Churches in the Russian capital are largely concentrated in the city center, he said, and are notably scarce in residential districts designed during the Soviet era.

However, it is only possible to build several hundred new churches through infill development, which has led to “serious conflicts” with locals. 

“In some places, the Church and municipal authorities retreated and changed the construction site after protests, while in others, conflicts were put on hold to wait for ‘better times’,” Chapnin said.

The Church and Patriarch Kirill are rapidly losing credibility among the public because they do not engage in open dialogue during conflict situations, he said. 

"These are clear signs that the Church is not with the people but with the authorities. And ordinary people will respond accordingly, they will say, 'This is not the Church that is with us, this is the Church that is together with the state against us'," Chapnin noted.

					The area of the Park on Zelyony Prospekt allocated for the church (in green-yellow).					 					cntd.ru
The area of the Park on Zelyony Prospekt allocated for the church (in green-yellow). cntd.ru

Even when faced with public opposition, priests or bishops may be driven by the ambition to show their influence and ability to override public dissent, Cyril Hovorun, director of the Huffington Ecumenical Institute in Los Angeles and former adviser to Patriarch Kirill, told The Moscow Times.

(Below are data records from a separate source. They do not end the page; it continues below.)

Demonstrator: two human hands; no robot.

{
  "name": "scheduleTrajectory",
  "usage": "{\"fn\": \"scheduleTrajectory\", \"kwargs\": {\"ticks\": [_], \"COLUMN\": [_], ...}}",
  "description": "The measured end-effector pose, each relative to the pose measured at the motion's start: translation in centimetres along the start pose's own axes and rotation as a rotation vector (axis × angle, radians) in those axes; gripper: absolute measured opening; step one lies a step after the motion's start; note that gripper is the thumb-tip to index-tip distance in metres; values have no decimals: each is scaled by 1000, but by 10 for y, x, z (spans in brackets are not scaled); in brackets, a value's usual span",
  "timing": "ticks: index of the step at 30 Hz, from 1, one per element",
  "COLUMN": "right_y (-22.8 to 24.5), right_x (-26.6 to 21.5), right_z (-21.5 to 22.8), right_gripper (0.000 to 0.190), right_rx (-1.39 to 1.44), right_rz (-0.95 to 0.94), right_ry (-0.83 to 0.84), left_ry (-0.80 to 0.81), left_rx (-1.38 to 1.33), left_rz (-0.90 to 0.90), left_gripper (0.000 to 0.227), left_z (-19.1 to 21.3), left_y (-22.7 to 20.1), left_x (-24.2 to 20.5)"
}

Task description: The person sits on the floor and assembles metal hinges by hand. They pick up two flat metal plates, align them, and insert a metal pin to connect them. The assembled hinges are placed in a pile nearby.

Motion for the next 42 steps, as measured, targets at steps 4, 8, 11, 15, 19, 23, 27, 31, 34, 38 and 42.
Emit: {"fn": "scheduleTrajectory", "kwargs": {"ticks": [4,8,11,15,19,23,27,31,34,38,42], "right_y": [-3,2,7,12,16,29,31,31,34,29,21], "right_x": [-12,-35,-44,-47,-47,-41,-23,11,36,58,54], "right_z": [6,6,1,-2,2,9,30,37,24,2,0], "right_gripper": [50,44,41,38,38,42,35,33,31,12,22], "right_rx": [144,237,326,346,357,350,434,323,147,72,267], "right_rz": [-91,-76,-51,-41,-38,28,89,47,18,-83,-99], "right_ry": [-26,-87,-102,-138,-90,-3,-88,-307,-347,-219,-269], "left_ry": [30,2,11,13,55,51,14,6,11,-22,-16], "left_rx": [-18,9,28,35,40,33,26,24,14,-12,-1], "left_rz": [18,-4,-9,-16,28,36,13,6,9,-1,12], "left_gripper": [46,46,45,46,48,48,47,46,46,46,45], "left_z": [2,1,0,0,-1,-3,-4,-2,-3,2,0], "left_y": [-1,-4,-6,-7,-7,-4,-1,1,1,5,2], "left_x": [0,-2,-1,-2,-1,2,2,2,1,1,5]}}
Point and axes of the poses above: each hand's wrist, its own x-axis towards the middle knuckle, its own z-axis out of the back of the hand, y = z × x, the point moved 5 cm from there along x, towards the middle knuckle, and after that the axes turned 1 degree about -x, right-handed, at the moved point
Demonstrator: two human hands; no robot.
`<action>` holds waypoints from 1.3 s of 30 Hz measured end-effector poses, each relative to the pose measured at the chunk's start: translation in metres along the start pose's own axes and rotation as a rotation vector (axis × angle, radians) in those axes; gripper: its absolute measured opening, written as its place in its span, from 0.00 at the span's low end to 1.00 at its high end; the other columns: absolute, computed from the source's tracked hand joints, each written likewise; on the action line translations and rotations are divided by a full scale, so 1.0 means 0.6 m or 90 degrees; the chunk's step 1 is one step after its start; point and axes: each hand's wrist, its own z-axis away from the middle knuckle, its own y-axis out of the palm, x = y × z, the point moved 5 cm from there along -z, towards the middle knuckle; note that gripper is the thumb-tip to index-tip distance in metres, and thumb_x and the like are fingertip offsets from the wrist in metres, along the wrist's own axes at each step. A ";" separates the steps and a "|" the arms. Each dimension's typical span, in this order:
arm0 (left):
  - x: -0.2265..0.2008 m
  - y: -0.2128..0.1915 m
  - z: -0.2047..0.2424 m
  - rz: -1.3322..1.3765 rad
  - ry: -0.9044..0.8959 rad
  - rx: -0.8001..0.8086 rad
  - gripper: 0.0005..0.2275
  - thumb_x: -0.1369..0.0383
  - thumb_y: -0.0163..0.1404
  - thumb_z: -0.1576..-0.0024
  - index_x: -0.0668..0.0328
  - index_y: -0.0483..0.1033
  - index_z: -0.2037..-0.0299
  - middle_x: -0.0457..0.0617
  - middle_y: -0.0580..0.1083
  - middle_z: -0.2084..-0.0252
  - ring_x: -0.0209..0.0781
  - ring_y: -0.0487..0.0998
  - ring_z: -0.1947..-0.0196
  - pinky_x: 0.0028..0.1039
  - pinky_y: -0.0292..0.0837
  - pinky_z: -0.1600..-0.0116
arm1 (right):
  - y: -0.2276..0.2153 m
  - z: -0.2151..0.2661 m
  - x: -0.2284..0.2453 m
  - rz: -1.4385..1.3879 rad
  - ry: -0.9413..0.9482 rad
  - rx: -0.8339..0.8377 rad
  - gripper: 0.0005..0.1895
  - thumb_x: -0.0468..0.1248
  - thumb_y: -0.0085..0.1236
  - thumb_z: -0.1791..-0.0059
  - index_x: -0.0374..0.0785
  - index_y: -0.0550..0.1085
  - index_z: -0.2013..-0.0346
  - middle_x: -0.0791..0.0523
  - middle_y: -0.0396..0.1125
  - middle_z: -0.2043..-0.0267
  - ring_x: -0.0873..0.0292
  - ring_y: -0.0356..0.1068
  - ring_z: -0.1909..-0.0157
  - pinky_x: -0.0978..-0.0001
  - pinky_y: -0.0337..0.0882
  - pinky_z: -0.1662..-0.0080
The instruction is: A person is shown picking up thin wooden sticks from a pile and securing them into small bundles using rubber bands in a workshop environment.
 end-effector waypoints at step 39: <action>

“The apparent lack of dialogue between the Church and local communities is a symptom of the wider problem when the political establishment imposes its will upon citizens,” Hovorun said. “The Church has become a part of this establishment and follows the same behavioral pattern.”

United for the park

The shared fight for Novogireyevo’s remaining green space has brought together individuals from diverse political and religious beliefs. One can find Christians, Muslims, Catholics, Buddhists and atheists at the residents’ meetings and in their group chat, Basya said.

According to her rough estimates from interviews with locals, only 10% genuinely support the church, while about 70% explicitly oppose it. The remaining 20% “aggressively” promote the project, accusing residents of “everything possible.”

“We are accused of being Satanists and collaborators of the enemies of the Motherland. Yet we are simply advocating for life, for the park,” Basya said.

Mikhail said that the majority of church supporters with whom he has argued online turned out to not be from the area. However, when he surveyed residents at the nearby metro station, 95% opposed the church's construction in the park. 

The future of this fight is up in the air. Fear, learned helplessness and personal problems can all impact citizens’ mood, Basya said.

The park defenders said they try not to get disheartened, realizing that much depends on their activism.

"Allies are people who care, who love the city they live in. They join when they realize that otherwise, things will hit rock bottom," Basya said, adding that they hope for a “peaceful resolution” of the dispute.

"The overall mood is optimistic — nothing has been lost yet, the park hasn't been cut down or paved over. Therefore, we are drawing attention to our problem with renewed energy,” Mikhail said.

The Moscow government and the Russian Orthodox Church did not respond to The Moscow Times’ requests for comment.